[RFC PATCH] drm/sched: Make sure drm_sched_fence_ops don't vanish

Sat Aug 31 07:13:52 UTC 2024

Hi Matthew,

On Fri, 30 Aug 2024 22:28:19 +0000
Matthew Brost <matthew.brost at intel.com> wrote:

> On Fri, Aug 30, 2024 at 12:40:57PM +0200, Boris Brezillon wrote:
> > dma_fence objects created by drm_sched might hit other subsystems, which
> > means the fence object might potentially outlive the drm_sched module
> > lifetime, and at this point the dma_fence::ops points to a memory region
> > that no longer exists.
> > 
> > In order to fix that, let's make sure the drm_sched_fence code is always
> > statically linked, just like dma-fence{-chain}.c does.
> > 
> > Cc: Luben Tuikov <ltuikov89 at gmail.com>
> > Cc: Matthew Brost <matthew.brost at intel.com>
> > Cc: "Christian König" <christian.koenig at amd.com>
> > Cc: Danilo Krummrich <dakr at redhat.com>
> > Signed-off-by: Boris Brezillon <boris.brezillon at collabora.com>
> > ---
> > Just like for the other UAF fix, this is an RFC, as I'm not sure that's
> > how we want it fixed. The other option we have is to retain a module ref
> > for each initialized fence and release it when the fence is freed.  
> 
> So this is different than your other patch. From Xe PoV the other patch
> is referencing an object which is tied to an IOCTL rather than a module
> whereas this referencing a module.

Well, it's not fixing the exact same problem either. My other patch was
about making sure the timeline name string doesn't disappear when a
scheduler is destroyed, which can happen while the module is still
loaded. As Christian pointed out, the "module unload while fences
exist" problem can be solved by binding the module refcounting to
the drm_sched_fence_timeline object lifetime, but I wanted to show a
simpler alternative to this approach with this patch.

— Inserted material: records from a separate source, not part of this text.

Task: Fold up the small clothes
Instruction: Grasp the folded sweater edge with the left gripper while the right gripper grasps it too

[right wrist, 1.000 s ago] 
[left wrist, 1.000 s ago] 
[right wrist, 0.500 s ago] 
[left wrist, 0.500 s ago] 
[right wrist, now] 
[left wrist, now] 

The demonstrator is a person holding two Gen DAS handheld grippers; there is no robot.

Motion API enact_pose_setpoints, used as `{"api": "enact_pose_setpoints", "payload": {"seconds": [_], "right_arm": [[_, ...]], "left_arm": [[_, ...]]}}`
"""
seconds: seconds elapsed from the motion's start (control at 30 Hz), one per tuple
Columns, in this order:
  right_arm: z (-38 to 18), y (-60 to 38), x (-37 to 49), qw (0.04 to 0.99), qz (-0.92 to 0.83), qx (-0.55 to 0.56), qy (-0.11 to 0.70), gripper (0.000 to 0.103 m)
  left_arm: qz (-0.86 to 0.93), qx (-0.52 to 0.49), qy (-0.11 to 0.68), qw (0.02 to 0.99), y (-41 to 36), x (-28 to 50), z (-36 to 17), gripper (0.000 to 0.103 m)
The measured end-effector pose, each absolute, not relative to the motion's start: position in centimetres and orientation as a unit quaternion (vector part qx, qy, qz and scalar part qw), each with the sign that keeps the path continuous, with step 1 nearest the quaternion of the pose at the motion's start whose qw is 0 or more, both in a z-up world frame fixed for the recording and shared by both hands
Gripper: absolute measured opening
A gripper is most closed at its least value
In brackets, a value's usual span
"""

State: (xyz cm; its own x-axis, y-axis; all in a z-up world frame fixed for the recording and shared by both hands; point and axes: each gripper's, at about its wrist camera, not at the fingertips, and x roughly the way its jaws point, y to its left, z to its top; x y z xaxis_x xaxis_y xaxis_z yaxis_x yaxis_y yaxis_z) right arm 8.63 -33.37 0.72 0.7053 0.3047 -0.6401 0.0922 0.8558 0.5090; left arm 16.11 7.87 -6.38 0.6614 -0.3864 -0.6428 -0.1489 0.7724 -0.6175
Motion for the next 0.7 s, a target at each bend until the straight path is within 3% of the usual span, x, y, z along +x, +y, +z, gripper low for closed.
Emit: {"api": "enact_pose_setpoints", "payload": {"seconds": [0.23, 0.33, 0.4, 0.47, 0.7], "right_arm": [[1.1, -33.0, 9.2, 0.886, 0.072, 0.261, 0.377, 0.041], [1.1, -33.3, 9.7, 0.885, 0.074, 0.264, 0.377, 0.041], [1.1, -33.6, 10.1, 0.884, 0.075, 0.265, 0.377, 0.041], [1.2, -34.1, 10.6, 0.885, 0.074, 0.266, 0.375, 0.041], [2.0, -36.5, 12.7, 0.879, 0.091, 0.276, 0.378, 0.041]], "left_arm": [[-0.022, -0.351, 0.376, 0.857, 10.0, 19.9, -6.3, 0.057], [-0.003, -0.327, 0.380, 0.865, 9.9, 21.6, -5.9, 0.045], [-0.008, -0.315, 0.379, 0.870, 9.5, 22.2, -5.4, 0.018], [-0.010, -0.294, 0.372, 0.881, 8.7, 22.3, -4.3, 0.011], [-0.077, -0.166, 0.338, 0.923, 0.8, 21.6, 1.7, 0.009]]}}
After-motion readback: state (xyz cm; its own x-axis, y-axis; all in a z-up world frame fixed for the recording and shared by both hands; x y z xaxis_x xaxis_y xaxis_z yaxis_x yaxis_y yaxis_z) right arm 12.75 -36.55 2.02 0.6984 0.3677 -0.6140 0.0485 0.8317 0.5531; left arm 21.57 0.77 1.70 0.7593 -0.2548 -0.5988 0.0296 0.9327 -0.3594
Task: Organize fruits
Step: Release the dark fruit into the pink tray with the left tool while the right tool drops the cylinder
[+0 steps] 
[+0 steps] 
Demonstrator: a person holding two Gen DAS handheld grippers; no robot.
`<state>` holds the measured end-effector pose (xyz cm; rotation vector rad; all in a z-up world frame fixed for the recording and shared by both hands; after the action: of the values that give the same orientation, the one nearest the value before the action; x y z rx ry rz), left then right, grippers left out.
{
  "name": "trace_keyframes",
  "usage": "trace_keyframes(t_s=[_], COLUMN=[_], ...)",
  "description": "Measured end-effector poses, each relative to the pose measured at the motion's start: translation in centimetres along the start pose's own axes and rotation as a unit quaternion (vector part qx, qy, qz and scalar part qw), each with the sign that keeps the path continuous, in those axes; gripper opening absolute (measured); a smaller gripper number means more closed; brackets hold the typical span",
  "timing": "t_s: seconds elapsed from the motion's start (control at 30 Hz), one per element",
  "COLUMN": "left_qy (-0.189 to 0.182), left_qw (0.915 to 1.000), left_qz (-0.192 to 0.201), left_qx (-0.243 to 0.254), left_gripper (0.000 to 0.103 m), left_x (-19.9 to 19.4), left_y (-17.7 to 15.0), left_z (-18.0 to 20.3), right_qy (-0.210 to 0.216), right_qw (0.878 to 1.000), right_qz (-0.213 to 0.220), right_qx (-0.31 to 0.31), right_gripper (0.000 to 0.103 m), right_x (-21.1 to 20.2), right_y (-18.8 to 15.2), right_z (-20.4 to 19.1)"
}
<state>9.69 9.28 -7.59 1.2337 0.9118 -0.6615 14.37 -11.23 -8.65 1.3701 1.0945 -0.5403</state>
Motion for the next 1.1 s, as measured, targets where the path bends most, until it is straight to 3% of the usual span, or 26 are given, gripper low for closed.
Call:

> If a module can disappear when fence
> tied to the module, well that is a bit scary and Xe might have some
> issues there - I'd have audit our of exporting internally created
> fences.

Yeah, I moved away from exposing driver fences directly because of
that. Now all I expose to the outside world are drm_sched_fence
objects, which just moves the problem one level down, but at least we
can fix it generically if all the drivers take this precaution.

> 
> Based on Christian's feedback we really shouldn't be allowing this but
> also don't really love the idea of a fence holding a module ref either.
> 
> Seems like we need a well defined + documented rule - exported fences
> need to be completely decoupled from the module upon signaling

That basically means patching drm_sched_fence::ops (with the lock held)
at signal time so it points to a dummy ops that's statically linked
(something in dma-fence.c, I guess). But that also means the names
returned by get_{driver,timeline}_name() no longer reflect the original
fence owner after signalling, or you have to do some allocation+copy
of these strings. Neither of these options sound good to me.

> or
> exported fences must retain a module ref.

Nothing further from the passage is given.